Task brief
Without the images, output every record exactly as it appears.

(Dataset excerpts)
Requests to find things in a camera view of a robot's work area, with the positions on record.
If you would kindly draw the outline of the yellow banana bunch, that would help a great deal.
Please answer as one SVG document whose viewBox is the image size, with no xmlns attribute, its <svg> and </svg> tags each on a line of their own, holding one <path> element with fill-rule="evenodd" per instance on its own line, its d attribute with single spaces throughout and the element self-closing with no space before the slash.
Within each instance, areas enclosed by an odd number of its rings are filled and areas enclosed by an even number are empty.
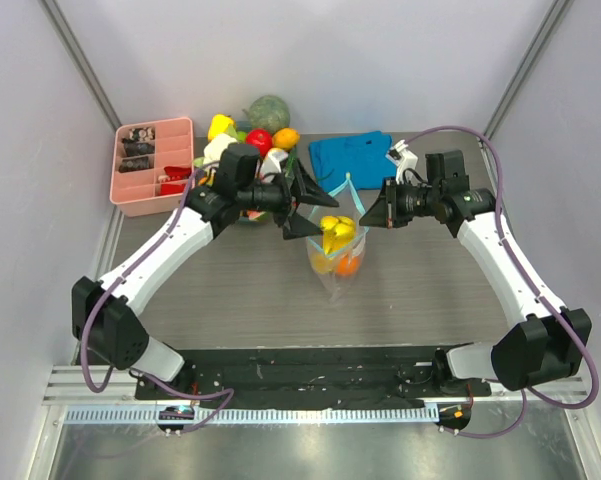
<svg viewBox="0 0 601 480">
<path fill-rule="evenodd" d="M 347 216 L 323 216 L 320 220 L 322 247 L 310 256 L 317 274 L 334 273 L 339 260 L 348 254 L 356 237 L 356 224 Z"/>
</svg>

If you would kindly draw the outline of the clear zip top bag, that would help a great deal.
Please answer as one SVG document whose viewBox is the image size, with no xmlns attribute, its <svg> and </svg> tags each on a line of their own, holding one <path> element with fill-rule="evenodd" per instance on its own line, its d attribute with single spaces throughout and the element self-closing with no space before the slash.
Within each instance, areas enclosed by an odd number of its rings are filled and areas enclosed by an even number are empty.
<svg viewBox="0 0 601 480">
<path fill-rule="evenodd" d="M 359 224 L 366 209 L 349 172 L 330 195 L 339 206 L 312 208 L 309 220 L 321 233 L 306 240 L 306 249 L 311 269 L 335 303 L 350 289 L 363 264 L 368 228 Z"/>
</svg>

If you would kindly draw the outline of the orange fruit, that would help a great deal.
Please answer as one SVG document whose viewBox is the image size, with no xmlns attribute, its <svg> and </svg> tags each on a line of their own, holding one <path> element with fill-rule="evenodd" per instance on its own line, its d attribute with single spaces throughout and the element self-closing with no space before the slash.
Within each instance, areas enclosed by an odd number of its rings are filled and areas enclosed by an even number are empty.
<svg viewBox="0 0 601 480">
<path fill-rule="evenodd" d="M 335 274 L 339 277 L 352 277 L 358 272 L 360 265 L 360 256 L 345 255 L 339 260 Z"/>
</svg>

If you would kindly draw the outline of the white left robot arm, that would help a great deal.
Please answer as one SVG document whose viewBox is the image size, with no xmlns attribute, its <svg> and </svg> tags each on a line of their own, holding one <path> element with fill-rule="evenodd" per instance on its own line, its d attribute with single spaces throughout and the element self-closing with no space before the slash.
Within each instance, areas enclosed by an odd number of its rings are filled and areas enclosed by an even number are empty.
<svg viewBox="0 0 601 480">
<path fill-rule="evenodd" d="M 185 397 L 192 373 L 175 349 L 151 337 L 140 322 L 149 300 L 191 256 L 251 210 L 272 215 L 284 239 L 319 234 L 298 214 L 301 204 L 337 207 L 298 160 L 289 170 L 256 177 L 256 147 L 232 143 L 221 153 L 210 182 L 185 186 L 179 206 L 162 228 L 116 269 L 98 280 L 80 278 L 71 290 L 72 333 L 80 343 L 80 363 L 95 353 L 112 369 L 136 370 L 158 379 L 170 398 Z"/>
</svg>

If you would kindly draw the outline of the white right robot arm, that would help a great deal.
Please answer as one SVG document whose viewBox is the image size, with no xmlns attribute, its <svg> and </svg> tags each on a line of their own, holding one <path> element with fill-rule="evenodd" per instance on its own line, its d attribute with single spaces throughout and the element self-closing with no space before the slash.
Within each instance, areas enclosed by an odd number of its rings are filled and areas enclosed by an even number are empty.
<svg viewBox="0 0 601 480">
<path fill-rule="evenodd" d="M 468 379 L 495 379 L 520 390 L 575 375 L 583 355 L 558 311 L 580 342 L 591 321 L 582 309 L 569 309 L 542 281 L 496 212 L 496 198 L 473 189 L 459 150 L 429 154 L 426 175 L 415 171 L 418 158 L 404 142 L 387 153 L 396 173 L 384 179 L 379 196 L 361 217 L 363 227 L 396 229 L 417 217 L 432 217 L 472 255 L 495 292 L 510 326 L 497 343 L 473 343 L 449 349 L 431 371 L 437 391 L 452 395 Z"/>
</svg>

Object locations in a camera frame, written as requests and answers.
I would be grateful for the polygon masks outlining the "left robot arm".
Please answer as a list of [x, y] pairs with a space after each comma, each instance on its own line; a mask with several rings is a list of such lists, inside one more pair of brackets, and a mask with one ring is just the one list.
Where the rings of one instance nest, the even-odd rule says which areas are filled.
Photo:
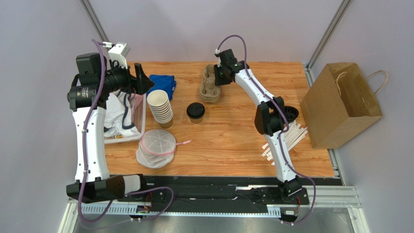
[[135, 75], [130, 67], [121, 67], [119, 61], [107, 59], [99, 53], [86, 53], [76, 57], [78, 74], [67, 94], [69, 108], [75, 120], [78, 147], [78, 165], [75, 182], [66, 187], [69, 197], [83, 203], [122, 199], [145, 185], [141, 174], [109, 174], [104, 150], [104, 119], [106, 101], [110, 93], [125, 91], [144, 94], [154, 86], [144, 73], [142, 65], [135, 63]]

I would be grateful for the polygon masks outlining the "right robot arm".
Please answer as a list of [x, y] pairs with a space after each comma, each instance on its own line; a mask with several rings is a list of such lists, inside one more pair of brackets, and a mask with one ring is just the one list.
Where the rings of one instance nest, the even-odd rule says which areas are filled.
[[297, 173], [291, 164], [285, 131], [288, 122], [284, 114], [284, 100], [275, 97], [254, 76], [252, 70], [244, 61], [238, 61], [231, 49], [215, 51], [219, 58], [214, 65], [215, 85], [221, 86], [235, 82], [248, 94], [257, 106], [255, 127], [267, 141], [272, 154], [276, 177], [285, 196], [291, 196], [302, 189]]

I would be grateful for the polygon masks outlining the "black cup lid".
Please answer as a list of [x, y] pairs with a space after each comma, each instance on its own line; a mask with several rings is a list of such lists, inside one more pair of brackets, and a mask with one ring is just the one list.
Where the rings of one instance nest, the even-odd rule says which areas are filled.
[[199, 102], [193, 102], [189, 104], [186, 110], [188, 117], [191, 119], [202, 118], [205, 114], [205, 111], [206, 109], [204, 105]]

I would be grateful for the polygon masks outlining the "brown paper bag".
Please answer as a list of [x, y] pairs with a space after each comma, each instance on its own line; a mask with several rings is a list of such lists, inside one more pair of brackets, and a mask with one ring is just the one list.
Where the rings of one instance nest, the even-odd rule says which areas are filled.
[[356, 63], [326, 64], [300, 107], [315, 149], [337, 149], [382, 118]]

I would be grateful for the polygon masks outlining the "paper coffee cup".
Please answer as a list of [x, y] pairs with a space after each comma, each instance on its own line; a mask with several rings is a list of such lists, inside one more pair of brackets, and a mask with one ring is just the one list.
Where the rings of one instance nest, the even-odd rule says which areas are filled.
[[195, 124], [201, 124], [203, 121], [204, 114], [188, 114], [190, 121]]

Task answer
Requests to find things in a camera view of a robot's work area, with the positions on record.
If you would kindly draw the outline of the yellow banana bunch, that would help a great deal.
Please answer as one SVG document whose viewBox is the image size, with no xmlns attribute, its <svg> and </svg> tags each on a line of their own, holding one <path> element with fill-rule="evenodd" per instance on its own line, its d attribute with single spaces throughout and the element self-closing with no space before the slash.
Within each instance, areas enclosed by an odd number of its rings are filled and areas enclosed by an even number are empty.
<svg viewBox="0 0 601 480">
<path fill-rule="evenodd" d="M 347 216 L 323 216 L 320 220 L 322 247 L 310 256 L 317 274 L 334 273 L 339 260 L 348 254 L 356 237 L 356 224 Z"/>
</svg>

If you would kindly draw the outline of the clear zip top bag, that would help a great deal.
Please answer as one SVG document whose viewBox is the image size, with no xmlns attribute, its <svg> and </svg> tags each on a line of their own, holding one <path> element with fill-rule="evenodd" per instance on its own line, its d attribute with single spaces throughout and the element self-closing with no space before the slash.
Within each instance, areas enclosed by an odd number of its rings are filled and areas enclosed by an even number are empty.
<svg viewBox="0 0 601 480">
<path fill-rule="evenodd" d="M 359 224 L 366 209 L 349 172 L 330 195 L 339 206 L 312 208 L 309 220 L 321 233 L 306 240 L 306 249 L 311 269 L 335 303 L 350 289 L 363 264 L 368 228 Z"/>
</svg>

If you would kindly draw the outline of the orange fruit, that would help a great deal.
Please answer as one SVG document whose viewBox is the image size, with no xmlns attribute, its <svg> and </svg> tags each on a line of their own, holding one <path> element with fill-rule="evenodd" per instance on its own line, its d attribute with single spaces throughout and the element self-closing with no space before the slash.
Within each instance, areas enclosed by an odd number of its rings are filled and areas enclosed by an even number are empty.
<svg viewBox="0 0 601 480">
<path fill-rule="evenodd" d="M 335 274 L 339 277 L 352 277 L 358 272 L 360 265 L 360 256 L 345 255 L 339 260 Z"/>
</svg>

If you would kindly draw the outline of the white left robot arm, that would help a great deal.
Please answer as one SVG document whose viewBox is the image size, with no xmlns attribute, its <svg> and </svg> tags each on a line of their own, holding one <path> element with fill-rule="evenodd" per instance on its own line, its d attribute with single spaces throughout and the element self-closing with no space before the slash.
Within each instance, areas enclosed by an odd number of its rings are filled and areas enclosed by an even number are empty.
<svg viewBox="0 0 601 480">
<path fill-rule="evenodd" d="M 185 397 L 192 373 L 175 349 L 151 337 L 140 322 L 149 300 L 191 256 L 251 210 L 272 215 L 284 239 L 319 234 L 298 214 L 301 204 L 337 207 L 298 160 L 289 170 L 256 177 L 256 147 L 232 143 L 221 153 L 210 182 L 185 186 L 179 206 L 162 228 L 116 269 L 98 280 L 80 278 L 71 290 L 72 333 L 80 343 L 80 363 L 95 353 L 112 369 L 136 370 L 158 379 L 170 398 Z"/>
</svg>

If you would kindly draw the outline of the white right robot arm, that would help a great deal.
Please answer as one SVG document whose viewBox is the image size, with no xmlns attribute, its <svg> and </svg> tags each on a line of their own, holding one <path> element with fill-rule="evenodd" per instance on its own line, its d attribute with single spaces throughout and the element self-closing with no space before the slash.
Within each instance, areas enclosed by an odd number of its rings are filled and areas enclosed by an even number are empty.
<svg viewBox="0 0 601 480">
<path fill-rule="evenodd" d="M 468 379 L 495 379 L 520 390 L 575 375 L 583 355 L 558 311 L 580 342 L 591 321 L 582 309 L 569 309 L 542 281 L 496 212 L 496 198 L 473 189 L 459 150 L 429 154 L 426 175 L 415 171 L 418 158 L 404 142 L 387 153 L 396 173 L 384 179 L 379 196 L 361 217 L 363 227 L 396 229 L 417 217 L 432 217 L 472 255 L 495 292 L 510 326 L 497 343 L 473 343 L 449 349 L 431 371 L 437 391 L 452 395 Z"/>
</svg>

Object locations in a camera frame, written as requests and answers.
I would be grateful for the polygon masks outlining the "left robot arm".
Please answer as a list of [x, y] pairs with a space after each comma, each instance on its own line; a mask with several rings is a list of such lists, inside one more pair of brackets, and a mask with one ring is just the one list.
Where the rings of one instance nest, the even-odd rule says which areas are filled.
Photo:
[[135, 75], [130, 67], [121, 67], [119, 61], [107, 59], [99, 53], [86, 53], [76, 57], [78, 74], [67, 94], [69, 108], [75, 120], [78, 147], [78, 165], [75, 182], [66, 187], [69, 197], [83, 203], [122, 199], [145, 185], [141, 174], [109, 174], [104, 150], [104, 119], [106, 101], [110, 93], [125, 91], [144, 94], [154, 86], [144, 73], [142, 65], [135, 63]]

I would be grateful for the polygon masks outlining the "right robot arm".
Please answer as a list of [x, y] pairs with a space after each comma, each instance on its own line; a mask with several rings is a list of such lists, inside one more pair of brackets, and a mask with one ring is just the one list.
Where the rings of one instance nest, the even-odd rule says which areas are filled.
[[297, 173], [291, 164], [285, 131], [288, 122], [284, 114], [284, 100], [275, 97], [254, 76], [252, 70], [244, 61], [238, 61], [231, 49], [215, 51], [219, 58], [214, 65], [215, 85], [221, 86], [235, 82], [248, 94], [257, 106], [255, 127], [267, 141], [272, 154], [276, 177], [285, 196], [291, 196], [302, 189]]

I would be grateful for the polygon masks outlining the "black cup lid".
Please answer as a list of [x, y] pairs with a space after each comma, each instance on its own line; a mask with several rings is a list of such lists, inside one more pair of brackets, and a mask with one ring is just the one list.
Where the rings of one instance nest, the even-odd rule says which areas are filled.
[[199, 102], [193, 102], [189, 104], [186, 110], [188, 117], [191, 119], [202, 118], [205, 114], [205, 111], [206, 109], [204, 105]]

I would be grateful for the polygon masks outlining the "brown paper bag".
Please answer as a list of [x, y] pairs with a space after each comma, each instance on its own line; a mask with several rings is a list of such lists, inside one more pair of brackets, and a mask with one ring is just the one list.
Where the rings of one instance nest, the even-odd rule says which areas are filled.
[[356, 63], [326, 64], [300, 107], [315, 149], [337, 149], [382, 118]]

I would be grateful for the polygon masks outlining the "paper coffee cup".
Please answer as a list of [x, y] pairs with a space after each comma, each instance on its own line; a mask with several rings is a list of such lists, inside one more pair of brackets, and a mask with one ring is just the one list.
Where the rings of one instance nest, the even-odd rule says which areas are filled.
[[195, 124], [201, 124], [203, 121], [204, 114], [188, 114], [190, 121]]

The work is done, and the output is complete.